Translate decades of protein knowledge into designs that bend chemistry to our will.
The role
We are looking for a self-directed leader looking to push the frontier of ML for enzyme design, focusing on data, representations, and architectures that capture sequence-structure-dynamics-function relationships.
- Develop novel approaches to modeling our proprietary simulation-derived data.
- Develop conditional generators that propose designs satisfying catalytic geometry, stability, and manufacturability constraints.
- Design optimization loops that explore and improve the design space efficiently.
- Ship production-grade code: models that run on our cluster today, not “interesting ideas” parked on a branch.
- Collaborate with simulation physicists and wet-lab scientists to close the design-build-test-learn cycle in weeks, not quarters.
You might be a fit if you
- PhD (or equivalent experience) in Computer Science, Computational Biology, Biophysics, or a related discipline.
- Strong publication or project record in top ML or life-science venues (NeurIPS, ICML, ICLR, Nature, Science, Nature Methods, etc.)
- Proven track record applying deep learning to protein sequence–structure–dynamics-function problems (e.g. property prediction, structure prediction, de novo design, directed evolution, etc).

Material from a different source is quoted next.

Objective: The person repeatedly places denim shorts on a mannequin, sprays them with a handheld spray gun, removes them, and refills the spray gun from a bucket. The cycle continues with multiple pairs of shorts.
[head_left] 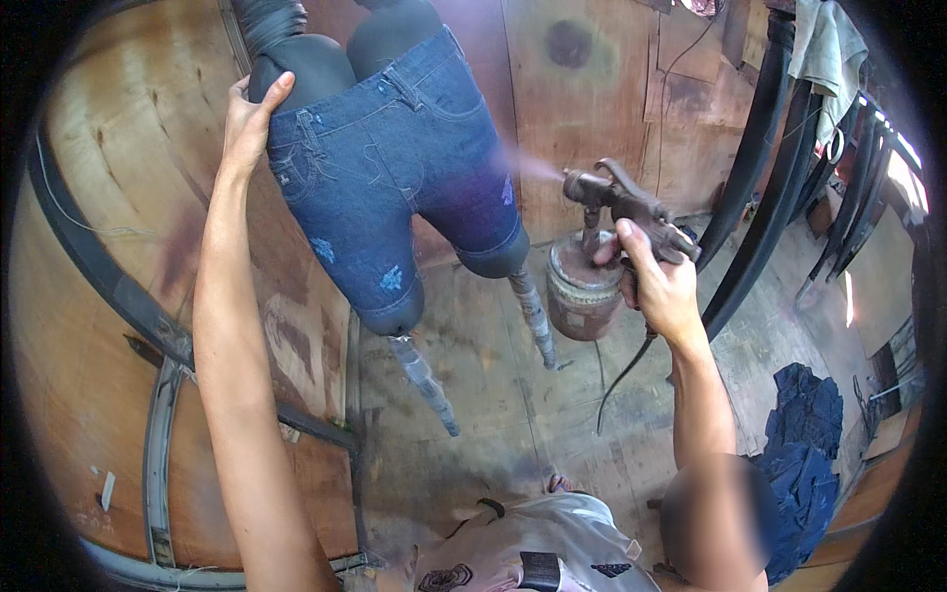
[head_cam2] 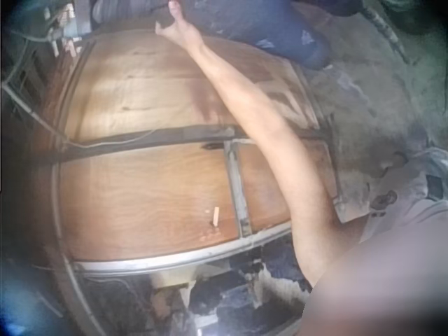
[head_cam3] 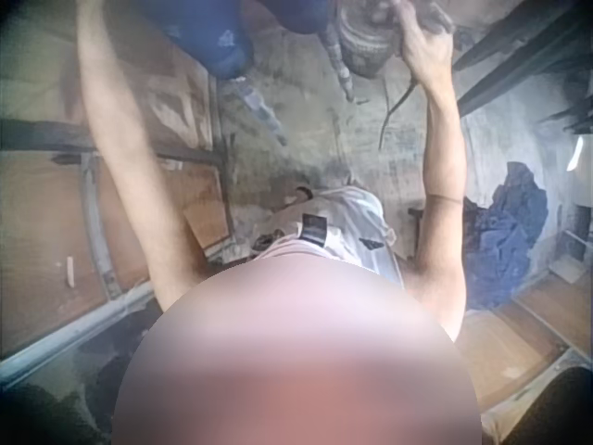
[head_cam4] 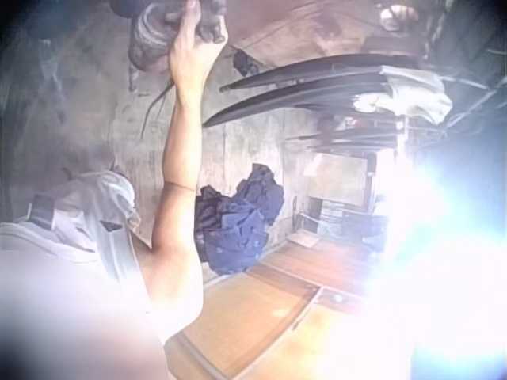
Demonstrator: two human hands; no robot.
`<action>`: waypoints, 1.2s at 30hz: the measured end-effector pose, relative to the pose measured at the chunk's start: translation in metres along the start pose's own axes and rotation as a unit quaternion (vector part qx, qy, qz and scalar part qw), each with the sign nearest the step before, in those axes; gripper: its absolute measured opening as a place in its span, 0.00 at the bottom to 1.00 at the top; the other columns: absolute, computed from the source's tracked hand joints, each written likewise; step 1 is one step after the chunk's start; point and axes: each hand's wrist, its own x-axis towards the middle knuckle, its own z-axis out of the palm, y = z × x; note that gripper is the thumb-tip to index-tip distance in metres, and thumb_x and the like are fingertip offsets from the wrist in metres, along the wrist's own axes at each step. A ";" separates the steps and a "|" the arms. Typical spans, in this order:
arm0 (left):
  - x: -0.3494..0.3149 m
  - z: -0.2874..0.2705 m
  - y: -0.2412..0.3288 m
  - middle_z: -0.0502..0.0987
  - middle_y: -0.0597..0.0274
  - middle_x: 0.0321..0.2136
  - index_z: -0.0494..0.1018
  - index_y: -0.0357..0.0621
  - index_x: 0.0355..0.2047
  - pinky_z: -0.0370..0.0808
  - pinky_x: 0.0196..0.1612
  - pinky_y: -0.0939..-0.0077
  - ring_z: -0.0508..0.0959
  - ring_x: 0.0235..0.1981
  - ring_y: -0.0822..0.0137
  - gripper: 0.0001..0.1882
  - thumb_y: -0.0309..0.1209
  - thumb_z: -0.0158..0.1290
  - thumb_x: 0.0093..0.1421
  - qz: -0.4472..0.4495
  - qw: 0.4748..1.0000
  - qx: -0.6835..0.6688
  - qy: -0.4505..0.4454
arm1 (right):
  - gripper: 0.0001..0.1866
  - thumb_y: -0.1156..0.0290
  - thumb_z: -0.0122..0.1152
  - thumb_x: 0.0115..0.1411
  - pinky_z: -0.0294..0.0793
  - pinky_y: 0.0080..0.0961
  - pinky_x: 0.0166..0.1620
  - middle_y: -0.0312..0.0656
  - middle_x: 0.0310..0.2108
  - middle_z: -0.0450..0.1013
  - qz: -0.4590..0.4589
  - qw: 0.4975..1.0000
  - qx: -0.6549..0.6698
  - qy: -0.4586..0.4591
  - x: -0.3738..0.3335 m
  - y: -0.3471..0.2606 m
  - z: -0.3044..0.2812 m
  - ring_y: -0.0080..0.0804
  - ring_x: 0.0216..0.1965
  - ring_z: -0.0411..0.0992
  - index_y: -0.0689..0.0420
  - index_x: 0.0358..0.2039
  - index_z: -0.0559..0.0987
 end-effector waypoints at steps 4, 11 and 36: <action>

- Strong software-engineering skills and fluency in PyTorch or JAX.
- Familiarity with modern generative approaches (diffusion and flow matching models).
- Understand practical wet-lab constraints: expression systems, thermostability, assay variability.
Bonus points
- Experience with equivariant models, graph neural networks, and other 3D modeling approaches.
- Contributions to open-source protein ML libraries.
- Hands-on background in ML-driven protein engineering.
- An understanding of molecular biology, biocatalysis and/or protein science.